The lines below, from the one holding "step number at" through the one holding "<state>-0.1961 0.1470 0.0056", are to be restated word for word, with all images left out.

Stored entries:

'''

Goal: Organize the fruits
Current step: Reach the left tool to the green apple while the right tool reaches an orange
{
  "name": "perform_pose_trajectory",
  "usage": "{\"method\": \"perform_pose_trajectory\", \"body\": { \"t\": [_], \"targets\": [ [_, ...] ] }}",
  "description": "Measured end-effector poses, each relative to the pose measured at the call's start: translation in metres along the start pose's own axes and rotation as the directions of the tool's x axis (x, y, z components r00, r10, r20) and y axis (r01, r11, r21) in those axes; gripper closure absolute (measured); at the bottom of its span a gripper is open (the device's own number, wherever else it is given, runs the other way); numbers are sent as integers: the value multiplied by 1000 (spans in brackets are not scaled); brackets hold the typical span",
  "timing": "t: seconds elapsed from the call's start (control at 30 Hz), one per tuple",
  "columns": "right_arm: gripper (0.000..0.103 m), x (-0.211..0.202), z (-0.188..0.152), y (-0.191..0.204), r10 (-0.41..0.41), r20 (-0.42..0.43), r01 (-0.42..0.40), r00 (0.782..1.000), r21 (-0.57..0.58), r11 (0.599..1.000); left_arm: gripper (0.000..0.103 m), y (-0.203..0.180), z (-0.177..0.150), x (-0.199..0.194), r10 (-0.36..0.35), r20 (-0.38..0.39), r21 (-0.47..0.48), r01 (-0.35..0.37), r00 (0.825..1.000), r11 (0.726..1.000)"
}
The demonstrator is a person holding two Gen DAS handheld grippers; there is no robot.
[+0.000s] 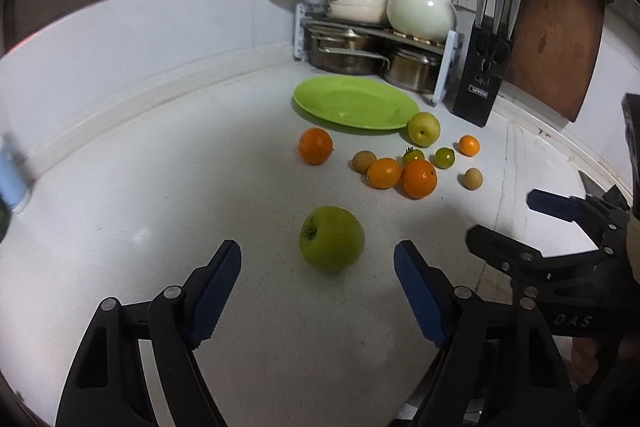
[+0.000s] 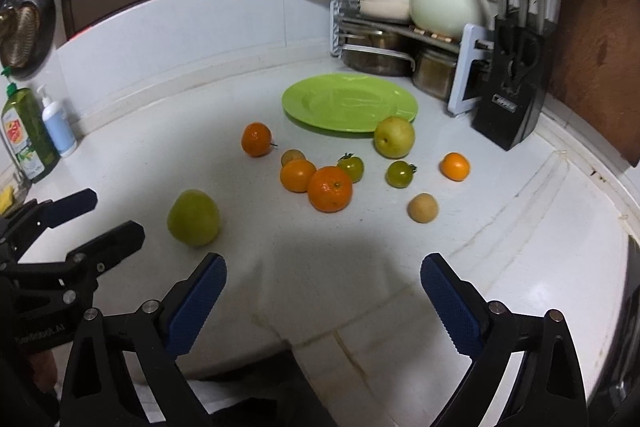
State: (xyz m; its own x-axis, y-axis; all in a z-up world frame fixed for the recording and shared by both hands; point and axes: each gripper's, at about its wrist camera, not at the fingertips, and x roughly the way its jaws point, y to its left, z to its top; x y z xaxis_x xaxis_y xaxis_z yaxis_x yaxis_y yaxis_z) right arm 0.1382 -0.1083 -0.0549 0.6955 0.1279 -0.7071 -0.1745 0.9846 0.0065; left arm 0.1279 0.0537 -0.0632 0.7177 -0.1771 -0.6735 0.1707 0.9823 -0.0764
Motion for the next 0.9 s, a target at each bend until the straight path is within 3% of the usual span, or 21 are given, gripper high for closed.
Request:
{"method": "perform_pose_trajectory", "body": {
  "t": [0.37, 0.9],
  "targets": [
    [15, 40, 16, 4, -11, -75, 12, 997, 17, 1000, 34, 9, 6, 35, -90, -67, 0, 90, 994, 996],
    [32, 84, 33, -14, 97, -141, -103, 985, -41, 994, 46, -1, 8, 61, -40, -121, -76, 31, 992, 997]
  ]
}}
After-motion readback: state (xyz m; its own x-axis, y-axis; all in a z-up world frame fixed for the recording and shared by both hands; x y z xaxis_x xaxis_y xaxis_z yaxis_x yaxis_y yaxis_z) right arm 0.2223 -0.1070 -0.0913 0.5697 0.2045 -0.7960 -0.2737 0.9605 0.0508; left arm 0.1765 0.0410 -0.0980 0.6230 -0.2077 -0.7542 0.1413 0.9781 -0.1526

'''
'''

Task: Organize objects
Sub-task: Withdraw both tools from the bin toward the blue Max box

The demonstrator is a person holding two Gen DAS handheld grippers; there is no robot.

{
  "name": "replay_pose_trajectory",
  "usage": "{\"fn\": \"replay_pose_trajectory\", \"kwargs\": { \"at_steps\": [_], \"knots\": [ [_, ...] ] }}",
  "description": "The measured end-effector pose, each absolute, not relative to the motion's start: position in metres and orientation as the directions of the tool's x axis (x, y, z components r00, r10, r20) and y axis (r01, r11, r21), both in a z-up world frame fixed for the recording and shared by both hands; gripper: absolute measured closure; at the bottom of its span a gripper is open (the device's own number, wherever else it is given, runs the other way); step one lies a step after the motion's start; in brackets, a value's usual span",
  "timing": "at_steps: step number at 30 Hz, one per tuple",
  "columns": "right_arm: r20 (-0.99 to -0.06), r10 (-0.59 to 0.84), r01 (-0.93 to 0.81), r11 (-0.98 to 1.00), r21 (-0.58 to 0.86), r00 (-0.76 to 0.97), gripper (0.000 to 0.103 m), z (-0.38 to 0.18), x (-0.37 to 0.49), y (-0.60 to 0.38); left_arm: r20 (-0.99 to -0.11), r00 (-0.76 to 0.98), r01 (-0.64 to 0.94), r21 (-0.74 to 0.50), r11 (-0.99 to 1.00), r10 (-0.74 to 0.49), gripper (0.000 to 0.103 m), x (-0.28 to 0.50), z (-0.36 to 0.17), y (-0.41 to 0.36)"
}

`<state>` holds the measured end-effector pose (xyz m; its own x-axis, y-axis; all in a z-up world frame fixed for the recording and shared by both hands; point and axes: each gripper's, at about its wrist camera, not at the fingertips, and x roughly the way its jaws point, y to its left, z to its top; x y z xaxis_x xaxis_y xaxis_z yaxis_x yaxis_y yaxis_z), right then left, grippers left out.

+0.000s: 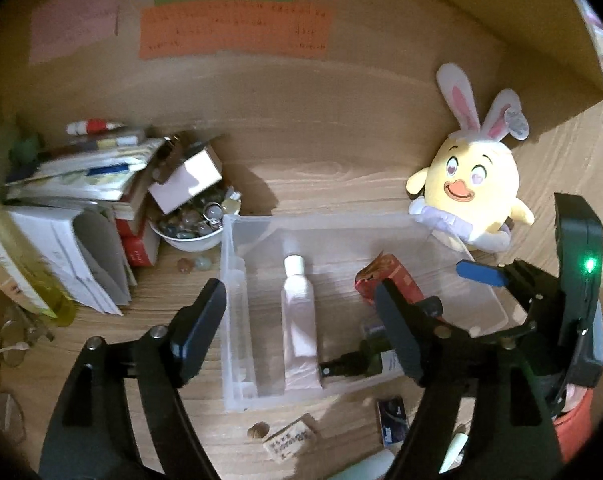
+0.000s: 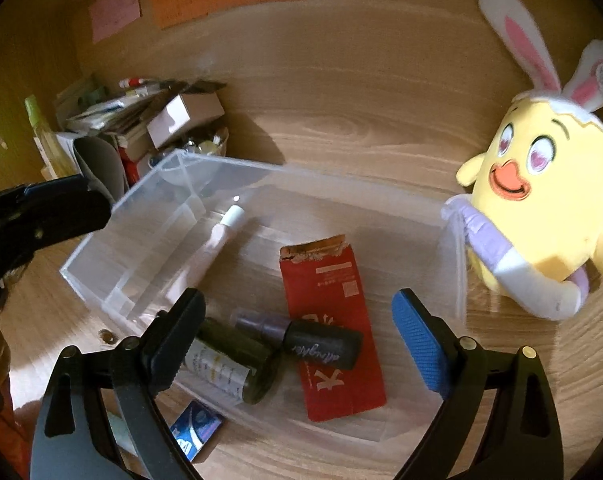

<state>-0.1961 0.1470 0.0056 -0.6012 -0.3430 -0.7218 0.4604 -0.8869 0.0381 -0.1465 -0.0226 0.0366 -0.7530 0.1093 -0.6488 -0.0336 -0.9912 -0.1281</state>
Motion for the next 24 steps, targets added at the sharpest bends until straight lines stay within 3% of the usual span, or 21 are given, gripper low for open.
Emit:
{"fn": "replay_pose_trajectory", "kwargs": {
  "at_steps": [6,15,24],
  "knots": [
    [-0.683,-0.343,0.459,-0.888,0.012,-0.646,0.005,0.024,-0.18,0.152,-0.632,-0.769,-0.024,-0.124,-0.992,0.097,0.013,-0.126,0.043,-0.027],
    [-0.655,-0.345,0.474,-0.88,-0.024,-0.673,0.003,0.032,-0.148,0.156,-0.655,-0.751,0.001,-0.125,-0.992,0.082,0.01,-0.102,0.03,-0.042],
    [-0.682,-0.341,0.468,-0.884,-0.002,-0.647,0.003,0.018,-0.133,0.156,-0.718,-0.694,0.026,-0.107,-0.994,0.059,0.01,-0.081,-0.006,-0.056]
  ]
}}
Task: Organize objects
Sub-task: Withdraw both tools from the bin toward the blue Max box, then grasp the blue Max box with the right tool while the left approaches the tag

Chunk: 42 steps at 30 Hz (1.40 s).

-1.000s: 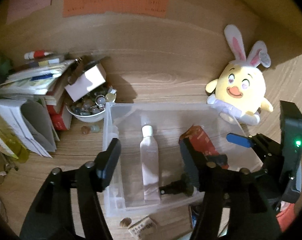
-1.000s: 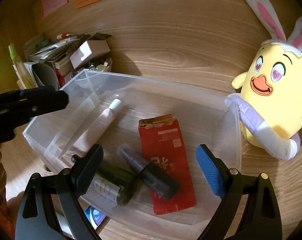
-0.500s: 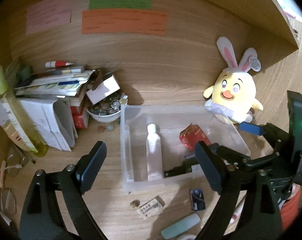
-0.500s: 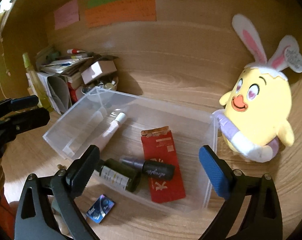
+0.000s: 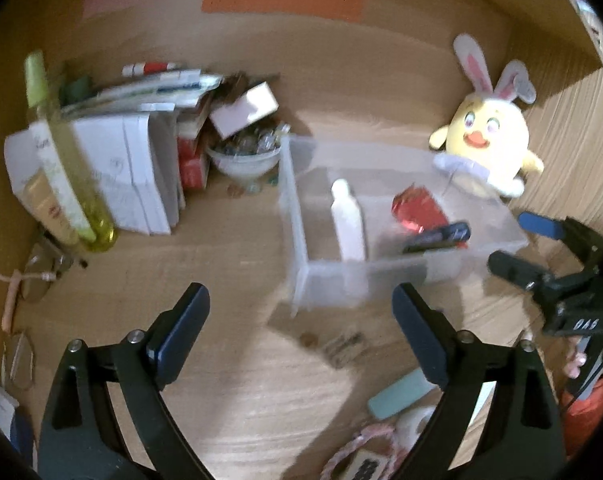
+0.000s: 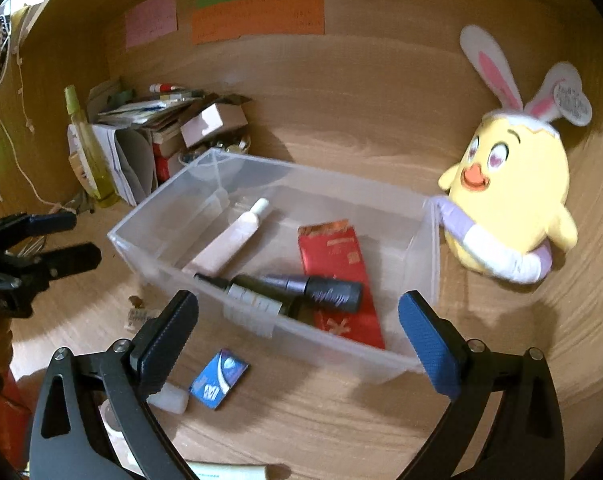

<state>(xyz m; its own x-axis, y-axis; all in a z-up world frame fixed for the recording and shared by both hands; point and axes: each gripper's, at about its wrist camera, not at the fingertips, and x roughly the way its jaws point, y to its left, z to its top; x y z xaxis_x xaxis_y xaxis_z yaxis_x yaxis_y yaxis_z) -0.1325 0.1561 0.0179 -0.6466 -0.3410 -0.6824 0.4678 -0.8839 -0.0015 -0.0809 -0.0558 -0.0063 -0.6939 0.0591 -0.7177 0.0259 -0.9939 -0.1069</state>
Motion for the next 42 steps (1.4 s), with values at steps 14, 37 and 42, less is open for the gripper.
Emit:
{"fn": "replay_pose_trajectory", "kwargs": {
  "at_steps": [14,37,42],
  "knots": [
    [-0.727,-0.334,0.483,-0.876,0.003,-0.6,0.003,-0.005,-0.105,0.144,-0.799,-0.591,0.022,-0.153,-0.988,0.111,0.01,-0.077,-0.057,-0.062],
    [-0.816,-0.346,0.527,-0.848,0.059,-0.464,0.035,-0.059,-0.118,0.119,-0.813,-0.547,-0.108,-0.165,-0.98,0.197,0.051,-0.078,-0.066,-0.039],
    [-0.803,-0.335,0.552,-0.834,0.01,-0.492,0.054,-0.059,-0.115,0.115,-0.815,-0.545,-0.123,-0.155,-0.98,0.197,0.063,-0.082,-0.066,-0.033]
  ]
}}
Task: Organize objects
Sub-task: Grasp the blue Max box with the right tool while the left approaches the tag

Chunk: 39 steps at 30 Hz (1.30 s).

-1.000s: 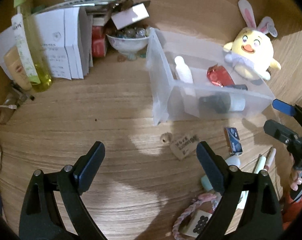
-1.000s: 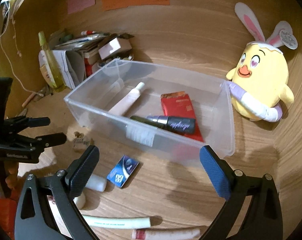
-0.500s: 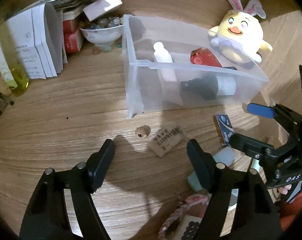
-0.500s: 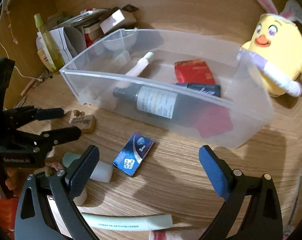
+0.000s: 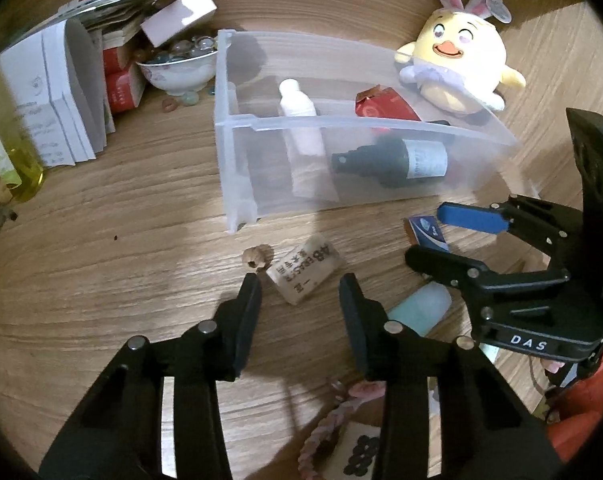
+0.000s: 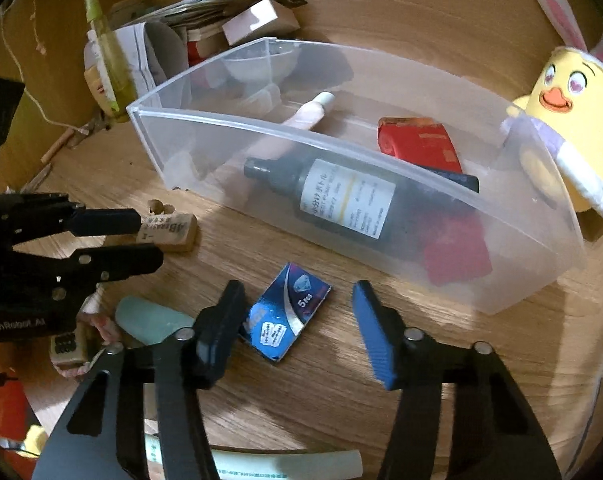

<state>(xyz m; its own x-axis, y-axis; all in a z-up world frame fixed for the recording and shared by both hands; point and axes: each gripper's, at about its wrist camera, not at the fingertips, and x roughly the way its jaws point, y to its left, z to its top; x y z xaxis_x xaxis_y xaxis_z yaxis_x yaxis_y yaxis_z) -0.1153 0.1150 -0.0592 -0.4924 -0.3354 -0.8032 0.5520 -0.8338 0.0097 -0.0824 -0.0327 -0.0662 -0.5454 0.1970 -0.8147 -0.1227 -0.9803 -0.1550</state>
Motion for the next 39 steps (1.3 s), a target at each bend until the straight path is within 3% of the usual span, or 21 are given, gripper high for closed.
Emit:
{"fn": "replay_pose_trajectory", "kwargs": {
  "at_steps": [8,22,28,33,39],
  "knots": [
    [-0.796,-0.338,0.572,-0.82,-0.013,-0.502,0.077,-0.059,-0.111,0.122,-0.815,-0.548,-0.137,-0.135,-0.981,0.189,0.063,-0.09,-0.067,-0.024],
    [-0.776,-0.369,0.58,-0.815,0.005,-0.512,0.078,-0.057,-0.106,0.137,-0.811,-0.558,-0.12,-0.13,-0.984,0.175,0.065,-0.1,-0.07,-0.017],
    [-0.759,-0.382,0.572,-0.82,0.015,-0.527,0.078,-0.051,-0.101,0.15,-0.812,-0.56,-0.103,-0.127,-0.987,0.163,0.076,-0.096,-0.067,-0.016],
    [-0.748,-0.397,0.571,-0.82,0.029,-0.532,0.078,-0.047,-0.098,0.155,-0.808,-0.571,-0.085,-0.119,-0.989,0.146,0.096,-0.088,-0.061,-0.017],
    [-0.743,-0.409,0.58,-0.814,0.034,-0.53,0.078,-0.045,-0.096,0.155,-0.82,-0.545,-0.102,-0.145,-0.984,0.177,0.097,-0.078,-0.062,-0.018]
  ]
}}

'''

[Solution]:
  "timing": "at_steps: step number at 30 Hz, one per tuple",
  "columns": "right_arm: r20 (-0.99 to -0.06), r10 (-0.59 to 0.84), r01 (-0.93 to 0.81), r11 (-0.98 to 1.00), r21 (-0.58 to 0.86), r00 (-0.76 to 0.97), gripper (0.000 to 0.103 m), z (-0.38 to 0.18), x (-0.37 to 0.49), y (-0.60 to 0.38); left_arm: r20 (-0.99 to -0.11), r00 (-0.76 to 0.98), r01 (-0.64 to 0.94), r21 (-0.74 to 0.50), r11 (-0.99 to 1.00), r10 (-0.74 to 0.49), gripper (0.000 to 0.103 m), x (-0.28 to 0.50), z (-0.36 to 0.17), y (-0.41 to 0.36)"
}

`<state>` holds the measured end-effector pose (xyz m; its own x-axis, y-axis; all in a z-up world frame fixed for the recording and shared by both hands; point and axes: each gripper's, at about its wrist camera, not at the fingertips, and x roughly the way its jaws point, y to its left, z to its top; x y z xaxis_x xaxis_y xaxis_z yaxis_x yaxis_y yaxis_z), right then left, grippers left out.

+0.000s: 
+0.000s: 

<state>-0.1961 0.1470 0.0056 -0.6012 -0.3430 -0.7218 0.4604 -0.8869 0.0381 -0.1465 -0.0226 0.0366 -0.7530 0.1093 -0.6488 -0.0336 -0.9912 -0.1281</state>

No more work is needed on this answer.